Помимо страхов вечного пользования, таких как, например, страх смерти, для каждой эпохи был характерен собственный каталог фобий и ужасов. Когда-то боялись леших и русалок. Потом – гнева барина и приезда станового. Боялись ревизора, квартального, татя в нощи, шпика в гороховом пальто, дворника с бляхой и свистком. Боялись казака с нагайкой, цыгана с серьгой, дядю Сэма с першингом, ваххабита с детонатором. Боялись шпионов, диверсантов и вредителей. Но еще пуще боялись “компетентных органов”. Боялись колорадского жука и непарного шелкопряда. Боялись соседей и вагонных попутчиков.
Как только чуть-чуть перестали бояться Сталина, стали бояться атомной войны. Когда страх перед американцами чуть поутих, обнаружился ужас перед китайцами. Готовы были стерпеть все что угодно, только бы не было войны. Частушка “С неба звездочка упала прямо милому в штаны. Хоть бы все там оторвало, лишь бы не было войны” вполне отражала умонастроение эпохи.
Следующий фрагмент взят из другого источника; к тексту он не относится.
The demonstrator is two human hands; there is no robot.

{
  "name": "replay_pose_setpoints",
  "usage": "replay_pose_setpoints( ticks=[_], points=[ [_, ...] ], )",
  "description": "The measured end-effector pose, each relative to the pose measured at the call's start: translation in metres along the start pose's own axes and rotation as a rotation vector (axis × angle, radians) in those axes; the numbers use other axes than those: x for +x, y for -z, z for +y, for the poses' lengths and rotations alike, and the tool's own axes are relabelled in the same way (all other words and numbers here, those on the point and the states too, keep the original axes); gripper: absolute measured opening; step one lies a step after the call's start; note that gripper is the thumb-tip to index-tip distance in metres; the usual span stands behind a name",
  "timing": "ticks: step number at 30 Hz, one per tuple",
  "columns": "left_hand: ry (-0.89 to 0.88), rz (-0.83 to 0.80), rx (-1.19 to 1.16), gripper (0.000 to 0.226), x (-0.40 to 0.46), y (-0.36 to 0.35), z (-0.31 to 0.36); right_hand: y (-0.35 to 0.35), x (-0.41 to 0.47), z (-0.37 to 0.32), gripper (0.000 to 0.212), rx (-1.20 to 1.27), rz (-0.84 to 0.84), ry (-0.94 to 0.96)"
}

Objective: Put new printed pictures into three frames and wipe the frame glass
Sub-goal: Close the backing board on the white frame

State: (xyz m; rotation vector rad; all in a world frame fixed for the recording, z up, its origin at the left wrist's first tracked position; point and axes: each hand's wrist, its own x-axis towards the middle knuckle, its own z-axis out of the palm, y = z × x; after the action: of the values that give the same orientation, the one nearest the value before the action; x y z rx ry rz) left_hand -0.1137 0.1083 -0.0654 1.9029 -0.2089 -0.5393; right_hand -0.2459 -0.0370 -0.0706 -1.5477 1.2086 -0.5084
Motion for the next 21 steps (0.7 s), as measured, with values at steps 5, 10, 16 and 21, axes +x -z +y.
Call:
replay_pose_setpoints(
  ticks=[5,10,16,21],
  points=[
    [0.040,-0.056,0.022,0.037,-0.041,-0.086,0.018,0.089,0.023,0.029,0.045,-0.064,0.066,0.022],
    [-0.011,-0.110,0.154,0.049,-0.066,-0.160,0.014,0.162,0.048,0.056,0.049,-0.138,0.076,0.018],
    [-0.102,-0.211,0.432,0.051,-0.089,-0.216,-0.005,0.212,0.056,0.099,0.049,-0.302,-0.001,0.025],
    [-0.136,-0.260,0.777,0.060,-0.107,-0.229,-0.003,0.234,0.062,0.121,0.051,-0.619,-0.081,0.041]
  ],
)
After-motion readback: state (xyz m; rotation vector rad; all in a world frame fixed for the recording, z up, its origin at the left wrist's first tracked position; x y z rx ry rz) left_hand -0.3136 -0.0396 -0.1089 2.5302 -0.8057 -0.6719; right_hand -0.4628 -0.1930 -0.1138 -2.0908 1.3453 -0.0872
Боялись оспы в конце пятидесятых и холеры в начале семидесятых. Да что там оспа и холера. А куда было деваться от тех зловещих невидимок, которые с неясной целью незаметно кололи нас шприцами? Что кололи? Зачем? Какая разница? Кололи, и все. Таких, которых укалывали, я лично не видел, но зато слышал в детстве множество рассказов про “одну женщину с Веркиной работы”, которую чем-то кольнули в очереди за ковром. Те или иные последствия этих инъекций в рассказах почему-то не фигурировали. Видимо, младенческого происхождения ужас перед самим фактом укола был вполне самодостаточен.